Por: Álvaro Forero Tascón

Los 5 proyectos políticos de estas elecciones (II)

En la columna anterior planteaba que las principales candidaturas presidenciales actuales encarnan proyectos políticos universales, pero también resultado de las particularidades de la historia política colombiana del último siglo.

Estos son el liberal reformista, que encarnaría Humberto de la Calle, el laureanista, que podría interpretar el candidato del Centro Democrático, el gaitanista, que podría endilgársele a Gustavo Petro, el frentenacionalista, que podría estar representando Germán Vargas, y uno quinto en formación, el galanista, que podrían representar Sergio Fajardo o Claudia López. Que los otros candidatos presidenciales no se encuadren en ninguna de las vertientes históricas quizás explique un menor potencial electoral que las alternativas “históricas”.

¿Por qué después de cambios tan profundos de la política mundial, mantienen vigencia modelos surgidos de coyunturas históricas tan distantes? Quizá porque el conflicto armado congeló durante décadas el sistema político colombiano, conservando anacronismos propios de la Guerra Fría. Pero también la transición hacia un sistema político de posguerra interna está permitiendo la reaparición de un proyecto como el galanista.

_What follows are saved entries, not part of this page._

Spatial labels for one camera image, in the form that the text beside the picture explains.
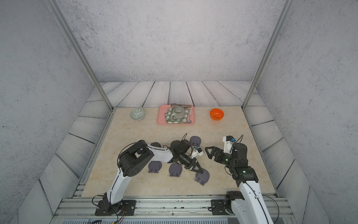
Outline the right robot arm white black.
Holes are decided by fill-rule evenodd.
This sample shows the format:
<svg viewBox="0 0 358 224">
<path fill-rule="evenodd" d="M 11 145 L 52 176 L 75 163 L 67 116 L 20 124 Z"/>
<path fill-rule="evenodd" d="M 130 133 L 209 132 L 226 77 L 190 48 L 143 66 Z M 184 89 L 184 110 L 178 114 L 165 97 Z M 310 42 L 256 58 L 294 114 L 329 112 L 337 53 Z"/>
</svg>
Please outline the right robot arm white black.
<svg viewBox="0 0 358 224">
<path fill-rule="evenodd" d="M 239 188 L 228 191 L 221 202 L 212 200 L 208 210 L 213 215 L 234 215 L 240 224 L 273 224 L 256 172 L 248 165 L 247 146 L 234 143 L 230 154 L 218 147 L 206 147 L 205 151 L 209 159 L 228 168 Z"/>
</svg>

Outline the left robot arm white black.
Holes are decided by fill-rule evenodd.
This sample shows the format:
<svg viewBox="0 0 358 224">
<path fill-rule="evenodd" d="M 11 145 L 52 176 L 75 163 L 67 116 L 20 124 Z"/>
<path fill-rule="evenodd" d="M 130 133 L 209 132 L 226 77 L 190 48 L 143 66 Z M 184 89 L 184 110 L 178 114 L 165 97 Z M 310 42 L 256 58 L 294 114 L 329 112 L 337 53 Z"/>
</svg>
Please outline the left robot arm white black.
<svg viewBox="0 0 358 224">
<path fill-rule="evenodd" d="M 151 161 L 179 163 L 187 170 L 204 173 L 197 159 L 186 154 L 189 148 L 191 144 L 185 139 L 173 141 L 169 147 L 160 147 L 157 142 L 148 145 L 144 140 L 130 144 L 128 149 L 118 155 L 117 175 L 104 194 L 103 201 L 108 205 L 121 202 L 132 177 L 139 174 Z"/>
</svg>

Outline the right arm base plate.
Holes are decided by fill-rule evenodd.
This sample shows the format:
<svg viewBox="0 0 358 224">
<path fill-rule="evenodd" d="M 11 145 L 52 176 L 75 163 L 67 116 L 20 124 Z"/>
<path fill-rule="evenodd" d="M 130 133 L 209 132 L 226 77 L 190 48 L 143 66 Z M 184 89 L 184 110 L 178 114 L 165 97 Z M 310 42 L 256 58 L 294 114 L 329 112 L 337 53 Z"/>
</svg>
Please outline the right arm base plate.
<svg viewBox="0 0 358 224">
<path fill-rule="evenodd" d="M 230 208 L 230 201 L 227 199 L 211 200 L 211 206 L 208 208 L 208 210 L 213 215 L 233 215 L 232 210 Z"/>
</svg>

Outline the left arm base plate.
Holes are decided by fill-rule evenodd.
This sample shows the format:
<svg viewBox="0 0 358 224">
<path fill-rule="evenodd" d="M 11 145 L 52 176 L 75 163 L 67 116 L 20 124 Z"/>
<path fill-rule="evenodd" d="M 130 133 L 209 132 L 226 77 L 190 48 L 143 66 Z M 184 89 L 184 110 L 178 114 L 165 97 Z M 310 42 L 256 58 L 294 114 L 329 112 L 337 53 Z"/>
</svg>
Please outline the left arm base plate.
<svg viewBox="0 0 358 224">
<path fill-rule="evenodd" d="M 133 216 L 136 202 L 136 200 L 122 200 L 118 203 L 110 204 L 105 198 L 99 201 L 95 216 Z"/>
</svg>

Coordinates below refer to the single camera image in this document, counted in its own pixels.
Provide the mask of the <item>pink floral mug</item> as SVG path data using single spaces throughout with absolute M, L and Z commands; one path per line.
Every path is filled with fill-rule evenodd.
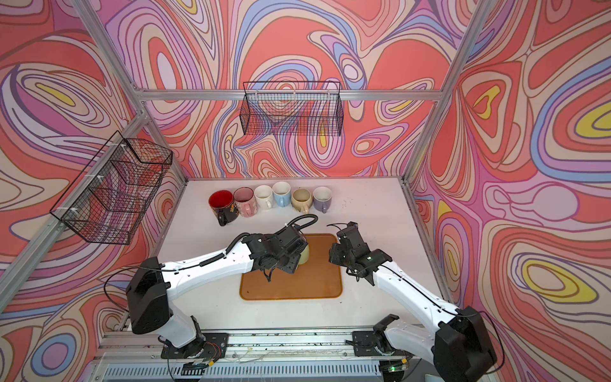
M 243 217 L 253 217 L 258 212 L 255 192 L 250 187 L 240 187 L 233 194 L 236 206 Z

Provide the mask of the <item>light green mug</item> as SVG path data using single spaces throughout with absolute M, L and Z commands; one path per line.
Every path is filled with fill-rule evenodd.
M 305 264 L 310 259 L 310 246 L 307 245 L 304 250 L 301 252 L 300 259 L 298 265 L 301 266 Z

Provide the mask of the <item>black red mug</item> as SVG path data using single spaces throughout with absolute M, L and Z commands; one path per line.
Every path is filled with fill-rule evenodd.
M 240 215 L 233 193 L 229 190 L 214 192 L 208 199 L 208 205 L 213 210 L 221 227 L 232 223 Z

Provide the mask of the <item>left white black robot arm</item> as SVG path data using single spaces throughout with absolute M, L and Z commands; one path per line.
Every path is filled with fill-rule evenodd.
M 302 230 L 318 222 L 312 213 L 298 216 L 274 233 L 242 232 L 225 249 L 178 262 L 160 263 L 151 257 L 140 265 L 123 267 L 104 281 L 107 299 L 109 282 L 117 275 L 135 271 L 125 289 L 133 334 L 157 334 L 176 350 L 200 350 L 205 337 L 197 320 L 184 314 L 174 301 L 205 284 L 232 275 L 261 272 L 267 282 L 275 271 L 293 275 L 308 242 Z

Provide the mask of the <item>purple mug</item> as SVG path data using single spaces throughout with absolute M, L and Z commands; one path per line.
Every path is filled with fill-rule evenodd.
M 328 213 L 333 200 L 330 188 L 319 186 L 313 191 L 313 206 L 321 213 Z

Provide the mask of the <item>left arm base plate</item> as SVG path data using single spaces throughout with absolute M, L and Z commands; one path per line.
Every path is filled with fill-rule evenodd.
M 164 360 L 202 359 L 203 361 L 218 361 L 225 357 L 229 333 L 203 333 L 189 344 L 177 348 L 164 341 L 161 358 Z

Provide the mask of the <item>light blue mug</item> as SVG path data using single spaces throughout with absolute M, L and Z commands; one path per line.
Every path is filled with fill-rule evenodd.
M 288 207 L 291 203 L 291 185 L 286 181 L 278 181 L 272 186 L 276 205 L 280 208 Z

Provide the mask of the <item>beige ceramic teapot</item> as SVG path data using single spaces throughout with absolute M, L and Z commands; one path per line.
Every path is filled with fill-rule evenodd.
M 313 205 L 313 196 L 308 189 L 296 189 L 291 195 L 291 205 L 302 214 L 308 214 Z

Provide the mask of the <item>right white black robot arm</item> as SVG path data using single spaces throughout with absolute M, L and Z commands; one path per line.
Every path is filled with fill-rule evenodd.
M 389 294 L 421 325 L 413 327 L 396 315 L 381 320 L 377 328 L 391 348 L 431 363 L 445 381 L 479 381 L 502 367 L 485 312 L 457 307 L 417 283 L 386 252 L 370 249 L 356 222 L 340 227 L 337 239 L 329 261 Z

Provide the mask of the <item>white cream mug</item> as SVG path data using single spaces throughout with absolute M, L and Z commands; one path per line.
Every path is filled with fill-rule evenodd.
M 254 195 L 256 203 L 261 211 L 267 211 L 274 207 L 274 193 L 270 186 L 257 186 L 254 190 Z

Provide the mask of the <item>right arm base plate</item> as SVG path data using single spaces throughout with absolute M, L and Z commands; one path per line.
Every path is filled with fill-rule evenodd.
M 351 346 L 357 357 L 401 357 L 410 360 L 411 353 L 398 350 L 390 345 L 386 337 L 375 331 L 353 331 L 345 345 Z

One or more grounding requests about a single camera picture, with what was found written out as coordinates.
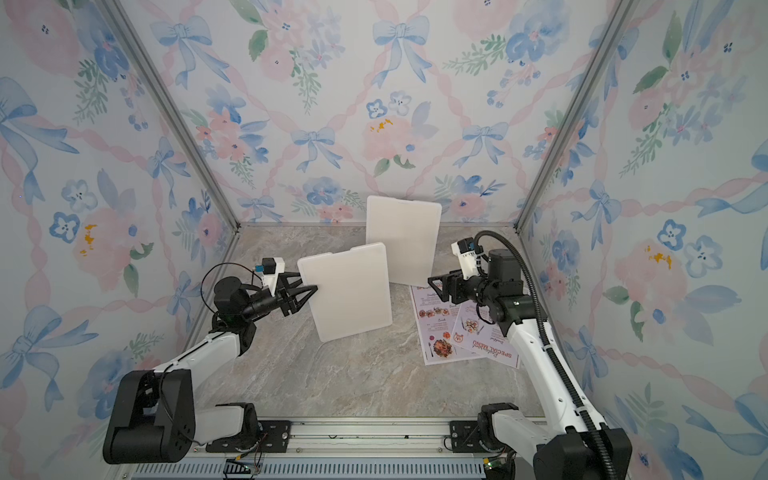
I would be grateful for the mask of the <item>white narrow rack front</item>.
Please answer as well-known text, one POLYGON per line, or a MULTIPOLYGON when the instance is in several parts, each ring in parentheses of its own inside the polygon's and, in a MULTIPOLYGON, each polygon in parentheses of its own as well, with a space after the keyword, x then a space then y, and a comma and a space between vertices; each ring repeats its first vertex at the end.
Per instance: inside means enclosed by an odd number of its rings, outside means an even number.
POLYGON ((385 245, 362 245, 298 260, 302 280, 315 285, 309 299, 321 342, 389 327, 393 323, 385 245))

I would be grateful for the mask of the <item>restaurant special menu sheet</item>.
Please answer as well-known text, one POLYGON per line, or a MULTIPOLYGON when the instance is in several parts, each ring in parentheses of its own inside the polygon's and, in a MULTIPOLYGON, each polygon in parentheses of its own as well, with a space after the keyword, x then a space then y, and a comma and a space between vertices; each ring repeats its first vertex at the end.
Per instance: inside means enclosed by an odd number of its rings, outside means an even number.
POLYGON ((507 367, 520 367, 518 352, 503 336, 500 327, 490 323, 487 307, 477 309, 477 304, 471 301, 461 304, 452 336, 454 343, 469 353, 507 367))

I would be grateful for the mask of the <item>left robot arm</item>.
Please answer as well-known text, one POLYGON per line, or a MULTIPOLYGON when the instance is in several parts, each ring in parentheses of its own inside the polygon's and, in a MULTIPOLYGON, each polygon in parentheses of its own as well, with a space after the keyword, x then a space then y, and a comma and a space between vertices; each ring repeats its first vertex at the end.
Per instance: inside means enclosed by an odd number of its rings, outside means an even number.
POLYGON ((256 451, 266 435, 253 404, 230 402, 199 410, 194 391, 250 349, 257 321, 274 311, 284 316, 300 312, 317 290, 297 272, 269 274, 261 287, 235 276, 219 280, 205 338, 152 370, 133 370, 120 380, 103 442, 104 461, 176 463, 194 447, 216 443, 240 454, 256 451))

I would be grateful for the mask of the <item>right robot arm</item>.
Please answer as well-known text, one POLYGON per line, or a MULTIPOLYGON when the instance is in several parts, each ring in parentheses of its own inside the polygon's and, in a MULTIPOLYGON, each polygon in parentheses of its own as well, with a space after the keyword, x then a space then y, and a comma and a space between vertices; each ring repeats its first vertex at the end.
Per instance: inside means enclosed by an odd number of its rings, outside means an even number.
POLYGON ((553 338, 530 272, 513 247, 484 251, 472 239, 453 244, 459 269, 429 278, 443 301, 487 308, 492 325, 516 350, 541 402, 545 425, 494 406, 488 435, 527 463, 538 479, 623 479, 632 445, 580 387, 553 338))

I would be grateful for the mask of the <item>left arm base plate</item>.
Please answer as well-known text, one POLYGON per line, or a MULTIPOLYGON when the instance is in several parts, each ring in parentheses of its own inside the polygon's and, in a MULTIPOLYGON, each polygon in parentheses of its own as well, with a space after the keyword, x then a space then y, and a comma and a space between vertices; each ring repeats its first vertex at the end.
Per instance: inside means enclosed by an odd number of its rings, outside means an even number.
POLYGON ((291 428, 289 420, 260 420, 255 426, 245 426, 237 435, 207 444, 205 451, 227 454, 286 453, 291 428))

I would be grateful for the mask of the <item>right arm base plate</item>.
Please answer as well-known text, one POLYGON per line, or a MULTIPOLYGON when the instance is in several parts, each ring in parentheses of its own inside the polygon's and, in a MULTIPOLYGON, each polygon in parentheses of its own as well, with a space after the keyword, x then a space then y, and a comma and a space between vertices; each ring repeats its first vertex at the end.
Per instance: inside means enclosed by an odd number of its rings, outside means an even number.
POLYGON ((540 433, 539 426, 525 416, 494 415, 487 425, 479 420, 451 421, 446 441, 453 453, 530 453, 540 433))

El modelo liberal reformista fue iniciado por Alfonso López Pumarejo con la Revolución en Marcha, y representa una concepción modernizante a través de reformas audaces dentro de las instituciones. Implica una visión cosmopolita a la que son atribuibles las principales reformas económicas y políticas durante gobiernos como los de Lleras Restrepo, Gaviria y Santos. Con su papel en la Constitución del 91 y su bandera de defensa de la paz con las Farc, De la Calle lo representa genuinamente.

El modelo laureanista no es atribuible al Partido Conservador, sino a Laureano Gómez, por su énfasis en la concepción de autoridad y su tendencia caudillista. El candidato del Centro Democrático seguramente coincidirá con su estilo de oposición radical a base de técnicas de populismo de derecha, su obsesión con el peligro comunista renombrado castrochavismo y su nostalgia retardataria por el pasado uribista.

El modelo frentenacionalista surge para combatir el populismo, el autoritarismo y la violencia, basado en un sistema institucionalista de partidos, con vocación de centro. Germán Vargas representa la tradición partidista, de centroderecha y antiguerrillera del Frente Nacional, y la vocación moderada que busca resolver la polarización actual que se asemeja a la de los años 50.

El modelo gaitanista es el símbolo de populismo de izquierda que enfrenta al establecimiento político y económico, y que ha mantenido traumatizada la política colombiana durante más de 60 años. Aunque la plataforma de Gustavo Petro es de izquierda moderada y crítica del establecimiento, y gobernó a Bogotá sin radicalismo, pero su apoyo al chavismo ha permitido que se le personifique como la amenaza castrochavista.

El modelo galanista, basado en el combate de la corrupción y el clientelismo, puede consolidarse ahora que el conflicto armado no soporta al sistema clientelista y la corrupción alcanzó niveles muy altos. Sergio Fajardo representa mejor la fase más madura de Galán, mientras Claudia López tiene la rebeldía de los primeros años del Nuevo Liberalismo.